Build Custom Aggregate Functions
By Jonathan Gennick
Summarize data in new ways by writing your own aggregate functions.
One aspect of Oracle Database I've long found very powerful is the ability to write custom procedural code and combine it with relational processing. Such code often takes the form of a stored function to be invoked from a SELECT or other statement. The creation and use of single-row functions in Oracle Database is well understood, but did you know that you can also create your own aggregate functions? You can, and more easily than you might think. This article shows you how.
Suppose you work for a car rental company. You have the table shown in Listing 1 with one row representing each car rental to a customer. (You can create the data by using the CustomAggregatesData.sql script, available with the sample code for this article). For each rental, you have a time out and a time in (the rental_out and rental_in columns). Time out corresponds to when the customer picked up the car, and time in is the time at which the car was returned. Your table stores these two values as type TIMESTAMP. Your job is to produce various reports based on averaging of the rental time periods. For example, you want to be able to determine the average rental period by state and to compare each rental period with a moving average.

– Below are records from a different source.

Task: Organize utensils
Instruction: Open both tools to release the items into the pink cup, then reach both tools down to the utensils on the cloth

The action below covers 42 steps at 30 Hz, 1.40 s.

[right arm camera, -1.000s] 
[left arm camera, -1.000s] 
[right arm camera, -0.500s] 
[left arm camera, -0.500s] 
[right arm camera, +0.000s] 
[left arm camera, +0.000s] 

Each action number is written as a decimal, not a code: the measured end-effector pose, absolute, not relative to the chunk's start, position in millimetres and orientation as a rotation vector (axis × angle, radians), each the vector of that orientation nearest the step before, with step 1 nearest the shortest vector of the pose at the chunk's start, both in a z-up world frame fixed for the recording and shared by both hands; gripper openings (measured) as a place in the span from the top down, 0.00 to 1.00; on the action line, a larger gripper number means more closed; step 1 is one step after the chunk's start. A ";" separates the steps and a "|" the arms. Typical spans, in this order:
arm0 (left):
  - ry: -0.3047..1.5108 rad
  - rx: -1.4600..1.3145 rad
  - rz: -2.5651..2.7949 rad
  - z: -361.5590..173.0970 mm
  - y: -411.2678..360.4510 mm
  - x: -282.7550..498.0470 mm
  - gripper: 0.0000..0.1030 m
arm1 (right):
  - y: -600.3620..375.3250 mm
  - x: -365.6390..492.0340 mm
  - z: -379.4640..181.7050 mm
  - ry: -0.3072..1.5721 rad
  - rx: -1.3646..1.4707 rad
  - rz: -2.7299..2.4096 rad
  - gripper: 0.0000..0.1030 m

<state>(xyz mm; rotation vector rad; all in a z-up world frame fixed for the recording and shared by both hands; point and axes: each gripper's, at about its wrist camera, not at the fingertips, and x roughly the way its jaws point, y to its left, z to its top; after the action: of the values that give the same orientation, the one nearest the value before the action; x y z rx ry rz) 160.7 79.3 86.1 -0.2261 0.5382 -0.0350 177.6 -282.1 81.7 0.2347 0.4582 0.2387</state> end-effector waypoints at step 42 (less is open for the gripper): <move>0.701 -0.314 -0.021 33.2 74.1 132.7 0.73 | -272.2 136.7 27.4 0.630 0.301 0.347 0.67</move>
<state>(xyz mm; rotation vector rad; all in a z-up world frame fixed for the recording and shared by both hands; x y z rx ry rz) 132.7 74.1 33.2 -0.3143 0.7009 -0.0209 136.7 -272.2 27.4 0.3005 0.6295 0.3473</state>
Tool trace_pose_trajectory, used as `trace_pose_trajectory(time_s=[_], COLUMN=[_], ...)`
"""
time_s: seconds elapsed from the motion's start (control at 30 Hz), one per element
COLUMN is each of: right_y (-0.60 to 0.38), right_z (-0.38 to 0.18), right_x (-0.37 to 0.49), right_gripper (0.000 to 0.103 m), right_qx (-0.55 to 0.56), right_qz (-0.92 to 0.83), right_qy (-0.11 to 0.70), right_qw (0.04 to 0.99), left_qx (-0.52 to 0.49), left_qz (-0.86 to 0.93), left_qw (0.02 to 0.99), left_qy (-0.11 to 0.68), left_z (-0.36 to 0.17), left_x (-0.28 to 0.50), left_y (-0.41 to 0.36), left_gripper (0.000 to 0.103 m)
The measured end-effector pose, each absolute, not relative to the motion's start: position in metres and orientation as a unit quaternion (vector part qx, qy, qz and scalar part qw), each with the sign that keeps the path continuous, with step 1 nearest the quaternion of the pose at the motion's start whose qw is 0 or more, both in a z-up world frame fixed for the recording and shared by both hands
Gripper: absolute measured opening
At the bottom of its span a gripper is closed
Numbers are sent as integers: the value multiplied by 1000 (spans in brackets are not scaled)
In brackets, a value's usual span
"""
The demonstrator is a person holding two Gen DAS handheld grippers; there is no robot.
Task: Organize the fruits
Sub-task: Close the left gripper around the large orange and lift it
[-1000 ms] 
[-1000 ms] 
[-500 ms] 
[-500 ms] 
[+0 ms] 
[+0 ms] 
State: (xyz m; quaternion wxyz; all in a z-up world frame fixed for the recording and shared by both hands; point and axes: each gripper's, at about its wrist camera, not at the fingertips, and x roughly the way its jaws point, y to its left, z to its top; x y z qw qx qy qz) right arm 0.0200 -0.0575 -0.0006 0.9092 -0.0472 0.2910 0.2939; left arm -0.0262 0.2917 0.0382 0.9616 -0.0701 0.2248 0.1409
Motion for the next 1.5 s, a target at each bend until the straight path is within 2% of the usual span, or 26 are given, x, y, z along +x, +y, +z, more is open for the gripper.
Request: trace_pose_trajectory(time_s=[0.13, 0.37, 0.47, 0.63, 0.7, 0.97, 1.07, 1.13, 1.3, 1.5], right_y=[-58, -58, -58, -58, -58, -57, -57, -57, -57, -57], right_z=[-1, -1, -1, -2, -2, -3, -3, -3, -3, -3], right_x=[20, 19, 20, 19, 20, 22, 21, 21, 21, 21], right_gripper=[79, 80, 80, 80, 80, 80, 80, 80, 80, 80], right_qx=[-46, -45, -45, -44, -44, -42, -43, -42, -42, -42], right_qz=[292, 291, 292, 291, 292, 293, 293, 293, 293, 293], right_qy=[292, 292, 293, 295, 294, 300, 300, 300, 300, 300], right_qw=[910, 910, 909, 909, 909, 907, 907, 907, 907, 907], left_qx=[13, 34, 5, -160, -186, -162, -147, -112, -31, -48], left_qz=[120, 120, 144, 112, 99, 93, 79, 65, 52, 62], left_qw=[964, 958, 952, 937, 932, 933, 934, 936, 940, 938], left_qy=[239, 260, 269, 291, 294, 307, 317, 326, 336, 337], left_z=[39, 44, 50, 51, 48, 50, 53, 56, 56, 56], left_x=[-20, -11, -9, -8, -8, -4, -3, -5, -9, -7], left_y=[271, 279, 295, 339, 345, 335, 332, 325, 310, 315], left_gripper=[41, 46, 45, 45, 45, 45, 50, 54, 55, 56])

Code Listing 1: Car_rental table
CAR_ID CUST_ID RENTAL_STATE RENTAL_OUT RENTAL_IN -------- -------- --------- ------------------------ ------------------------ 1 101 MI 05-MAR-06 08.00.00.00 AM 11-MAR-06 02.00.00.00 PM 1 102 MI 12-MAR-06 08.34.24.00 AM 17-MAR-06 07.23.19.00 PM 1 103 MI 17-MAR-06 11.19.00.00 PM 26-MAR-06 06.00.00.00 AM 1 104 MI 28-MAR-06 09.45.15.00 AM 30-MAR-06 03.27.13.00 PM 2 113 WI 06-MAR-06 08.00.00.00 AM 11-MAR-06 02.00.00.00 PM 2 114 WI 13-MAR-06 08.34.24.00 AM 17-MAR-06 07.23.19.00 PM 2 115 WI 18-MAR-06 11.19.00.00 PM 26-MAR-06 06.00.00.00 AM 2 116 WI 29-MAR-06 09.45.15.00 AM 30-MAR-06 03.27.13.00 PM . . .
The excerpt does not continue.